Stage 4 is the Aqueduct stage. This is the longest and hardest stage. With climbs like “heinous hill” and “vomit hill” (both aptly named), the climbs just keep coming at you. The long Keystone climb after Aid 2 at 24 miles lasts an hour, but you aren’t done because the groin shot after Aid 3 at 36 miles is even worse.
But I finally found my legs. I cleaned Heinous hill and mostly cleaned Vomit hill. We finished 7 minutes behind second place, which we likely would have taken except for my little foray onto Middle Flume when I should have been on Upper Flume. Coming down the new Slalom track, which has high banked turns and swoopy flow, I followed a couple guys off course. About 9 of us ended up losing 10 minutes or more with that detour. But on the bright side, David B was with that pack, and we ended up riding with him for a good bit of the race.
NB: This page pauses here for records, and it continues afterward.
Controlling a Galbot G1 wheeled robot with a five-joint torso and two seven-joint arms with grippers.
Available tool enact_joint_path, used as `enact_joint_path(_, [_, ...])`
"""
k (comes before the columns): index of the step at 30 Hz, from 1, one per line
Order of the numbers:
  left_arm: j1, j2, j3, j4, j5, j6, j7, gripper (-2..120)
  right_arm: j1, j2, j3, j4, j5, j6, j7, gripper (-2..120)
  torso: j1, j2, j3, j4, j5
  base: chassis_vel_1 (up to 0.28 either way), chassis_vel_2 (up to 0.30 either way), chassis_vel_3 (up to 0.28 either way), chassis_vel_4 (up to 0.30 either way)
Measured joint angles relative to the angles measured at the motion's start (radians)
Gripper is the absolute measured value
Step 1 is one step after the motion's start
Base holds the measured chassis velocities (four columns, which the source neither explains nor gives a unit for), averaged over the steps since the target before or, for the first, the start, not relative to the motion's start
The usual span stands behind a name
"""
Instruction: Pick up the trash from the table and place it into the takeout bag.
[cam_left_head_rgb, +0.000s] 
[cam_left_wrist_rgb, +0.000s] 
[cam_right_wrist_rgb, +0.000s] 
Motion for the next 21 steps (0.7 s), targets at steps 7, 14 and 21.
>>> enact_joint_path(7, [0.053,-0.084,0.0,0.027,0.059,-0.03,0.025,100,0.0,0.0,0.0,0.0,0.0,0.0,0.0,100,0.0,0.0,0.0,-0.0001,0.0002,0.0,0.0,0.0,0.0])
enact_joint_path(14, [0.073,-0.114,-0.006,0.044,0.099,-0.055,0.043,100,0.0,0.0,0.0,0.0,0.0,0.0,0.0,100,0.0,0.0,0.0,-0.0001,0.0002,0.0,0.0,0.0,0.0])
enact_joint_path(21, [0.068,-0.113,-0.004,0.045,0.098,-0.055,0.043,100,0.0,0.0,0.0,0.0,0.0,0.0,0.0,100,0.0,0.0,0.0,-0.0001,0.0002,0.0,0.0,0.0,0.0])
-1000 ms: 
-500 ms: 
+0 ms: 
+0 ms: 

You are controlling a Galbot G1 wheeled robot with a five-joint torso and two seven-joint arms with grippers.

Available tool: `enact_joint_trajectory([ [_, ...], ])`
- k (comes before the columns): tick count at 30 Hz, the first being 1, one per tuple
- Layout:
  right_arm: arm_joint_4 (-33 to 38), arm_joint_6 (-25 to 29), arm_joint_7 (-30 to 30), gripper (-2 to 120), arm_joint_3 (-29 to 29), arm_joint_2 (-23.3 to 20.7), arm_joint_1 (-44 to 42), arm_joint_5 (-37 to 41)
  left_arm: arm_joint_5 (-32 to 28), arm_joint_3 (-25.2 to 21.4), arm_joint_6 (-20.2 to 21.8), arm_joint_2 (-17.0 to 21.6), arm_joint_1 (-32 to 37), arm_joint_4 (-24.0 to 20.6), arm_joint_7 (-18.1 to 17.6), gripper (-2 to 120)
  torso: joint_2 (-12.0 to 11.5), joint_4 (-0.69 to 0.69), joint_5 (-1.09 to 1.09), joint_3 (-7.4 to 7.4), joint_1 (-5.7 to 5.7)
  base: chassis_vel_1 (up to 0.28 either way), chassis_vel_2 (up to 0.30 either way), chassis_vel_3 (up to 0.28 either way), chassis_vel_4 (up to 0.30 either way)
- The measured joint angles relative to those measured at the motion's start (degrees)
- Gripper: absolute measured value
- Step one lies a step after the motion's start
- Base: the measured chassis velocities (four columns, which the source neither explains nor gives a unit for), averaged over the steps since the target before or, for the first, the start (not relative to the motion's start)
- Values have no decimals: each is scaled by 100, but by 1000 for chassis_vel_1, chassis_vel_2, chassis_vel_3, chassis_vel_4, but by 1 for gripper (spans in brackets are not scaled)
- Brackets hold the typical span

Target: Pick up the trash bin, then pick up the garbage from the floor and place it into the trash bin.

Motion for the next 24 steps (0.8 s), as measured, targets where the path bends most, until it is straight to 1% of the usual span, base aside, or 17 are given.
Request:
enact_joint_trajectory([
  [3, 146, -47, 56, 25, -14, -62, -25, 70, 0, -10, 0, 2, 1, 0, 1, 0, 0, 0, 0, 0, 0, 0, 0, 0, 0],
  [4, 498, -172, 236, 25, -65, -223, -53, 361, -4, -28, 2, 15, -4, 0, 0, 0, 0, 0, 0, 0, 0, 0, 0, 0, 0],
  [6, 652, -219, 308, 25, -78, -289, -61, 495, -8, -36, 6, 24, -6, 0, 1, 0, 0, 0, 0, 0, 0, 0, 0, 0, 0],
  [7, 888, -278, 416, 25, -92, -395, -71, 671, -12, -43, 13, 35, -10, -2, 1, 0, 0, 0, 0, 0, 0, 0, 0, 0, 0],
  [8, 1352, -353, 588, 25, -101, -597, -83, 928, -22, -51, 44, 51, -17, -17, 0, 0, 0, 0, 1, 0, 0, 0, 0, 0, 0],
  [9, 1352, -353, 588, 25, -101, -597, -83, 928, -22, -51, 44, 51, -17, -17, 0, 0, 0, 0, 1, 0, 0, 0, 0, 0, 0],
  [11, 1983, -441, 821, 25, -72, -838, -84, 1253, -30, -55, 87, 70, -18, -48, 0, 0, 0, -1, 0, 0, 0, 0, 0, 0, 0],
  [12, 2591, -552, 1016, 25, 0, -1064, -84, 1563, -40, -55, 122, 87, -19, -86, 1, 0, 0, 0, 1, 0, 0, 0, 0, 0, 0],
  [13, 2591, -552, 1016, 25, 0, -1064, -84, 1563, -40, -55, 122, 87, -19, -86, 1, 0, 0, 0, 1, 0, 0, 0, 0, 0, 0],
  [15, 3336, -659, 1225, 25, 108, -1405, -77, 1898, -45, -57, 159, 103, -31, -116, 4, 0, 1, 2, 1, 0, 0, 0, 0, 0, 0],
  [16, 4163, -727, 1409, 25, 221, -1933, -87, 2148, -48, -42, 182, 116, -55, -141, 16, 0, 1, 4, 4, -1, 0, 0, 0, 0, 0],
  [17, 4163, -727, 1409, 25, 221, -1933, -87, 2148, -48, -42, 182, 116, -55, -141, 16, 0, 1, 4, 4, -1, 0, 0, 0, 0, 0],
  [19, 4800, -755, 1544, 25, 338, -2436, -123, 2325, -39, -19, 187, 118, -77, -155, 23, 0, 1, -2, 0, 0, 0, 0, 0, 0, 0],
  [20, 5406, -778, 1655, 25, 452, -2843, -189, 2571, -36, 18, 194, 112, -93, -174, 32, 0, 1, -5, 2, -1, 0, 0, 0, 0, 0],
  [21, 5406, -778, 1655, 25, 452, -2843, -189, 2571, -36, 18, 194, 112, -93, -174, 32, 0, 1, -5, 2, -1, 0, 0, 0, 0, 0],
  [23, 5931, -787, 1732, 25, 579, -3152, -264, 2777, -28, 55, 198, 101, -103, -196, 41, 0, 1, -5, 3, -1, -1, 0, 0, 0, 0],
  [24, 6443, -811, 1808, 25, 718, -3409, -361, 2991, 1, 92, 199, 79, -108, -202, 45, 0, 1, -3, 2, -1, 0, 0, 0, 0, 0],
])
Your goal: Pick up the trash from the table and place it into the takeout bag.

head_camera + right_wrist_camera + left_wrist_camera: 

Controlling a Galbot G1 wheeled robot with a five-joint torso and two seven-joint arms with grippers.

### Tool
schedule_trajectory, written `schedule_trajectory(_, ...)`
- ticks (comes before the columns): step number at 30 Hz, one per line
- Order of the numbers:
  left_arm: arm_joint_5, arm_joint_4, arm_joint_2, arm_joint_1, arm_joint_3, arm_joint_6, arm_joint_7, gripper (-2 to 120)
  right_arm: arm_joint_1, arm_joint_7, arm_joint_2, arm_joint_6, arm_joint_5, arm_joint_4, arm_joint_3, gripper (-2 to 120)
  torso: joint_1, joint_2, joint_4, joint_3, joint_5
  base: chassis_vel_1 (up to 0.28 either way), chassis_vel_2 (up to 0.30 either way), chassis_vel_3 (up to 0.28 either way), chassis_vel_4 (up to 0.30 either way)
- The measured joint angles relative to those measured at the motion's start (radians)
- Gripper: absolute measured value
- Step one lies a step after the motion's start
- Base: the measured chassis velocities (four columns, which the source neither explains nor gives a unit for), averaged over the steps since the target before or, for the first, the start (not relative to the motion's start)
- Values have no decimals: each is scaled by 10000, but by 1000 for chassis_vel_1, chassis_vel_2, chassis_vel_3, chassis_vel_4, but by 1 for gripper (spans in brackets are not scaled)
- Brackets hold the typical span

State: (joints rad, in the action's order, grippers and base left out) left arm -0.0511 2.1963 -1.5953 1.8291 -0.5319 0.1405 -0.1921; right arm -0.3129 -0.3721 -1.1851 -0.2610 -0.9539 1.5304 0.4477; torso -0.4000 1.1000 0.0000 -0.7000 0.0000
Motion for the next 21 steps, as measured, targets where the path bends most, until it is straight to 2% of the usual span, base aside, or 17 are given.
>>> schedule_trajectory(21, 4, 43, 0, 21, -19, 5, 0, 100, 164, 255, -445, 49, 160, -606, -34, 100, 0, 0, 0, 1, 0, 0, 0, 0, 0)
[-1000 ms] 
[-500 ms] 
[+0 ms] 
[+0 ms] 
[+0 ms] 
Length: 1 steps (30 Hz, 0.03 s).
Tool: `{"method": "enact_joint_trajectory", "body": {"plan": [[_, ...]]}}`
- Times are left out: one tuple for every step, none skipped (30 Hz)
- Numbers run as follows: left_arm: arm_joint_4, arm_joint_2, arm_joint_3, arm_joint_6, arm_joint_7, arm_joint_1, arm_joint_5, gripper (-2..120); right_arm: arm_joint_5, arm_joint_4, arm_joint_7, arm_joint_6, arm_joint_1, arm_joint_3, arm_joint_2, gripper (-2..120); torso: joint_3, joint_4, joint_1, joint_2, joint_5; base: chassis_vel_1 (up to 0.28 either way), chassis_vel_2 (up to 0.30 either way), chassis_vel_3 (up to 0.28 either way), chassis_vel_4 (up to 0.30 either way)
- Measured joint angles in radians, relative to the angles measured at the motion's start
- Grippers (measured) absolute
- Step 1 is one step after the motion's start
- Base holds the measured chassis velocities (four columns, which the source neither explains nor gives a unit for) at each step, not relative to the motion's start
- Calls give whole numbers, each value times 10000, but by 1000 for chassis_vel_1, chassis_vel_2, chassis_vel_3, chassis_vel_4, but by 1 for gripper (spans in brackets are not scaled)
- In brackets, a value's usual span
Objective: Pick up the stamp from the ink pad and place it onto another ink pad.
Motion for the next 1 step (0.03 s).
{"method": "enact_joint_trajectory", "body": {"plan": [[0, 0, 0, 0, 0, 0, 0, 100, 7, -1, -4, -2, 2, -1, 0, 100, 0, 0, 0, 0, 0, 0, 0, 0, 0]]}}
The Aqueduct is named for the large corrugated pipe that splits the trail going into Aid 2. David and Stuart were ahead of me leading up to the pipe. I tried to call out that the left line was the line to take, but we were separated by a rider, and they had a small gap on us. David, took the right line and tried to hop over the Aqueduct, but his front wheel didn’t clear the pipe, and he went down hard into a large bush, narrowly missing a dangerously jagged rock. We stayed with him for several minutes as he gathered himself. Except for a bruised hip, he was okay.
Third on the day. 36 minutes out of the overall 3rd place Team. We got work to do.
Keep chargin’!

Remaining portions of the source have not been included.